Available data section start

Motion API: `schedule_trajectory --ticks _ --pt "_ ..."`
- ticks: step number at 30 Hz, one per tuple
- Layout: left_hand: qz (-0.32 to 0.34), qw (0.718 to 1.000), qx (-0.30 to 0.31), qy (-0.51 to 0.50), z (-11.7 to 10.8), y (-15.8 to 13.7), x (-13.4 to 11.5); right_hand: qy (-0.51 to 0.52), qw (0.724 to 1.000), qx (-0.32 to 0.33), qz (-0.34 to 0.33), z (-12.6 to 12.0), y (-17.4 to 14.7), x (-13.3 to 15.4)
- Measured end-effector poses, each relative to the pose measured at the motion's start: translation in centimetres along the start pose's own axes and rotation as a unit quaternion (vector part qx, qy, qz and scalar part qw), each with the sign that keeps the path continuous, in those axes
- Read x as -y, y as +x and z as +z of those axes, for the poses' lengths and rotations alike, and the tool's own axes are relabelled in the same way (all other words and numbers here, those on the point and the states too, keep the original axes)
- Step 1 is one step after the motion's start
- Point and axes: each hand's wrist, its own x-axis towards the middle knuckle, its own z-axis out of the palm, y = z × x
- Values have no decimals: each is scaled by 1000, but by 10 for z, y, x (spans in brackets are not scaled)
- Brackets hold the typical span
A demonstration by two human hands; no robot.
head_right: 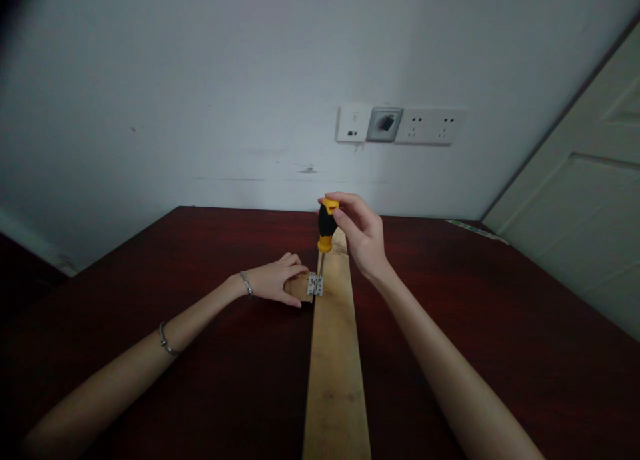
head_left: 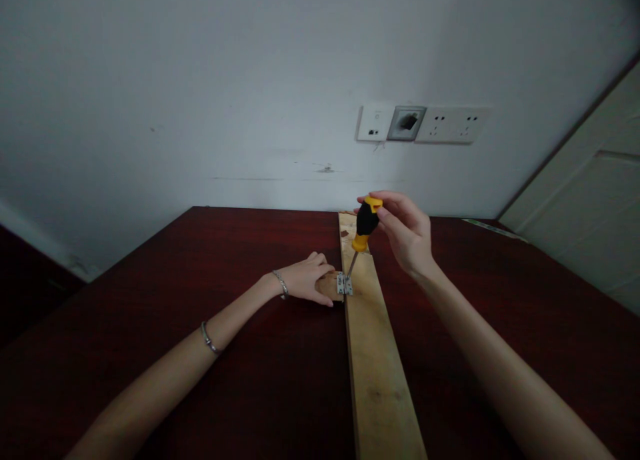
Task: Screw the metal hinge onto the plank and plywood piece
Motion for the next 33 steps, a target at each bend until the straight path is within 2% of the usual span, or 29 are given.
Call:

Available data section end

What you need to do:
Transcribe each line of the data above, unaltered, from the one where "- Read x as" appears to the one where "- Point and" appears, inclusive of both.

Solution to this problem:
- Read x as -y, y as +x and z as +z of those axes, for the poses' lengths and rotations alike, and the tool's own axes are relabelled in the same way (all other words and numbers here, those on the point and the states too, keep the original axes)
- Step 1 is one step after the motion's start
- Point and axes: each hand's wrist, its own x-axis towards the middle knuckle, its own z-axis out of the palm, y = z × x

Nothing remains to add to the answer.